• [Task item] The required output is every line from the one with "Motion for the" through the final line of the data below, unchanged.

• [Dataset excerpt]
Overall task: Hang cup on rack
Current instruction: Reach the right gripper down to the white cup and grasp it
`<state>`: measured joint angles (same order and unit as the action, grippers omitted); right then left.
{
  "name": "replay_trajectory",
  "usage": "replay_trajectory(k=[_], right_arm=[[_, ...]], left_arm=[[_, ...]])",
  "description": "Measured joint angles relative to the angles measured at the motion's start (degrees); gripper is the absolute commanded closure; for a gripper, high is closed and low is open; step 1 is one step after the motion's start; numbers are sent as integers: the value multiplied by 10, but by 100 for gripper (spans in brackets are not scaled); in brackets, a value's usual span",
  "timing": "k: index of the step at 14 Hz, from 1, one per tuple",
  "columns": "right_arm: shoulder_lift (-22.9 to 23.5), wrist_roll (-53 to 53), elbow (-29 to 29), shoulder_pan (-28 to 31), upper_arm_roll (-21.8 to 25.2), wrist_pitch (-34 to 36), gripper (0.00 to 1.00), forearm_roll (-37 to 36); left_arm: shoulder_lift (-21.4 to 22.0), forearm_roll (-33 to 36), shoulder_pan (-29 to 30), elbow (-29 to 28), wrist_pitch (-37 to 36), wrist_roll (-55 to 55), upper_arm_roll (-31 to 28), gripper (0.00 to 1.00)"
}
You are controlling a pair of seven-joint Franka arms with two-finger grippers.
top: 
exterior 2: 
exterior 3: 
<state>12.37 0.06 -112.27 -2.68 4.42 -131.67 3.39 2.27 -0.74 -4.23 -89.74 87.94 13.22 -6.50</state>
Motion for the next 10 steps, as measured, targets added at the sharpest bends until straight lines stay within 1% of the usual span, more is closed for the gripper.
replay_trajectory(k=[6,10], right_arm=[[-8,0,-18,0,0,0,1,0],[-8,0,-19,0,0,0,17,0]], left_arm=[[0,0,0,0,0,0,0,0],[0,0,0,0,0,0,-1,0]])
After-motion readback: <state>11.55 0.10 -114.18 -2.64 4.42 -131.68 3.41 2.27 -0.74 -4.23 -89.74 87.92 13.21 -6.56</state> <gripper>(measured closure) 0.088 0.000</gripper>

• [Output for this task]
Motion for the next 10 steps, as measured, targets added at the sharpest bends until straight lines stay within 1% of the usual span, more is closed for the gripper.
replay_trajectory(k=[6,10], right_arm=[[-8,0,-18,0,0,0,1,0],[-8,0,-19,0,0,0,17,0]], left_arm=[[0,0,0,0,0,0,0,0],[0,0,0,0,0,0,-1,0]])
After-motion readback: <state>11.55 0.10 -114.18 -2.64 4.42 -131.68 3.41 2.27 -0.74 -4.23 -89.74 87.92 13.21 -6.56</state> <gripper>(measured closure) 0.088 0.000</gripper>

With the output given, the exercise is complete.